TASK TO CARRY OUT: Print exactly the lines below between the line holding "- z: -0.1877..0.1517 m" and the line holding "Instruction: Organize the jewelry", inclusive, and nothing more.

DATA BELOW:
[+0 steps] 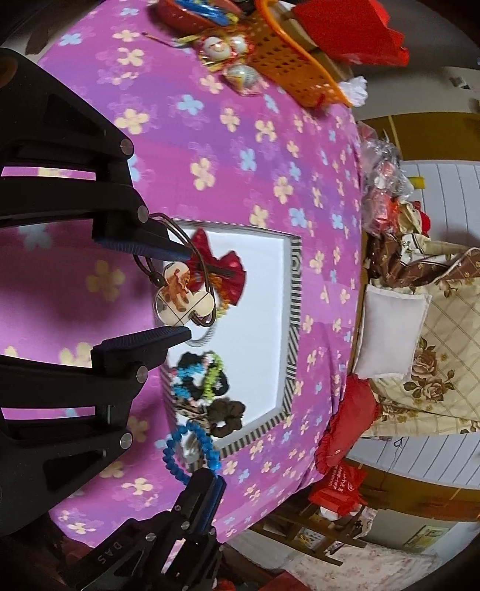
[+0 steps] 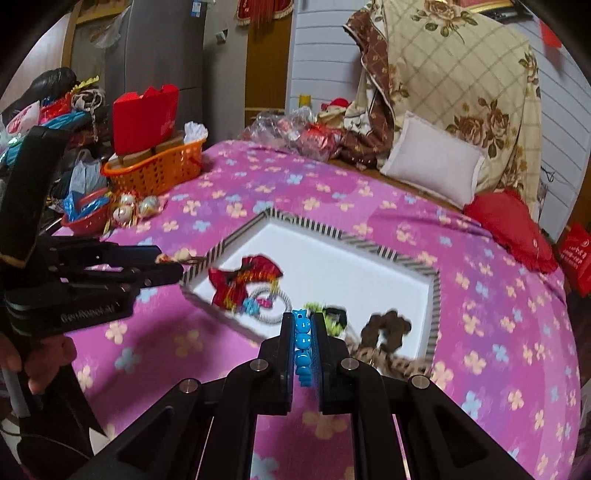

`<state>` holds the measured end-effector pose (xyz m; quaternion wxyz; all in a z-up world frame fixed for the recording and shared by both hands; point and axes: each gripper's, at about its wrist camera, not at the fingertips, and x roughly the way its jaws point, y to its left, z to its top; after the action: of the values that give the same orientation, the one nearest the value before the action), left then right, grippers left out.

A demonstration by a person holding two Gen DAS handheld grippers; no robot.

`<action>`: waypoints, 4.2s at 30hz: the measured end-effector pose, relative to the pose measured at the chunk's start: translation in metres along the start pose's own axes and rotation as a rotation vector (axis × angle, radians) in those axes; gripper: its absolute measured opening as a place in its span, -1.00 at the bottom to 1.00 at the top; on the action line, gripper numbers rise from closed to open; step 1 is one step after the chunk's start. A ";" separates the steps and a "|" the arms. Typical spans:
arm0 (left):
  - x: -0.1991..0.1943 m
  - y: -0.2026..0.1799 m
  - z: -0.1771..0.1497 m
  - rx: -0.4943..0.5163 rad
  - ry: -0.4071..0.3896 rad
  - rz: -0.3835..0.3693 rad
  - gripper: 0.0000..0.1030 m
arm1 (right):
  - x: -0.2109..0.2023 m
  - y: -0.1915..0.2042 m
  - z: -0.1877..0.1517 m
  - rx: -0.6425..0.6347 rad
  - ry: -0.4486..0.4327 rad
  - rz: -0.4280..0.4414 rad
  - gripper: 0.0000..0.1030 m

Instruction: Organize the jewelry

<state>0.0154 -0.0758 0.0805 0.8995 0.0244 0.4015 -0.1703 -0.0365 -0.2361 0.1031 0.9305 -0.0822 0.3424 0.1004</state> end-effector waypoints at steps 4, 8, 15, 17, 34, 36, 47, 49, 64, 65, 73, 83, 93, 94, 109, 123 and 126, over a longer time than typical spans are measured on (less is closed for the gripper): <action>0.011 -0.005 0.012 0.013 -0.002 0.018 -0.32 | 0.007 -0.004 0.013 0.008 -0.010 -0.002 -0.85; 0.023 -0.010 0.023 0.025 -0.003 0.034 -0.32 | 0.021 -0.009 0.023 0.031 -0.008 0.010 -0.85; 0.050 -0.014 0.035 0.018 0.016 0.042 -0.32 | 0.053 -0.016 0.032 0.078 0.012 0.041 -0.85; 0.059 -0.013 0.036 0.014 0.026 0.045 -0.32 | 0.064 -0.018 0.032 0.094 0.025 0.052 -0.85; 0.126 -0.007 0.028 -0.030 0.133 0.063 -0.32 | 0.137 -0.068 -0.005 0.251 0.159 0.030 -0.85; 0.130 -0.009 0.025 -0.032 0.141 0.061 -0.32 | 0.140 -0.070 -0.008 0.256 0.166 0.026 -0.85; 0.123 -0.015 0.016 -0.019 0.111 0.082 0.11 | 0.128 -0.069 -0.025 0.279 0.154 0.001 -0.21; 0.116 -0.015 0.015 -0.025 0.096 0.081 0.18 | 0.120 -0.068 -0.027 0.286 0.140 0.003 -0.19; 0.031 -0.026 -0.019 -0.002 -0.041 0.151 0.27 | 0.035 -0.031 -0.046 0.305 0.002 -0.043 0.27; 0.026 -0.026 -0.022 -0.006 -0.047 0.153 0.27 | 0.031 -0.030 -0.047 0.307 -0.007 -0.045 0.28; -0.009 -0.025 -0.042 -0.040 -0.085 0.162 0.27 | -0.001 -0.014 -0.054 0.316 -0.050 -0.045 0.36; -0.037 -0.023 -0.054 -0.057 -0.124 0.183 0.27 | -0.024 0.006 -0.057 0.276 -0.081 -0.059 0.53; -0.048 -0.025 -0.060 -0.053 -0.139 0.194 0.27 | -0.030 0.012 -0.060 0.253 -0.073 -0.077 0.66; -0.048 -0.024 -0.060 -0.053 -0.137 0.193 0.27 | -0.030 0.012 -0.061 0.253 -0.073 -0.077 0.66; -0.044 -0.022 -0.064 -0.053 -0.123 0.206 0.27 | -0.022 0.011 -0.064 0.249 -0.042 -0.081 0.71; -0.041 -0.019 -0.066 -0.053 -0.113 0.205 0.27 | -0.017 0.010 -0.066 0.254 -0.025 -0.072 0.71; -0.041 -0.019 -0.066 -0.053 -0.111 0.205 0.27 | -0.016 0.011 -0.067 0.253 -0.023 -0.070 0.71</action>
<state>-0.0632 -0.0698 0.0671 0.9335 0.0319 0.3508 -0.0679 -0.0921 -0.2424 0.0623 0.9402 0.0248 0.3388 0.0248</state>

TASK ANSWER:
  - z: -0.1877..0.1517 m
  - rx: -0.6425..0.6347 rad
  - ry: -0.4486..0.4327 rad
  - rz: -0.4280..0.4414 rad
  - gripper: 0.0000..0.1030 m

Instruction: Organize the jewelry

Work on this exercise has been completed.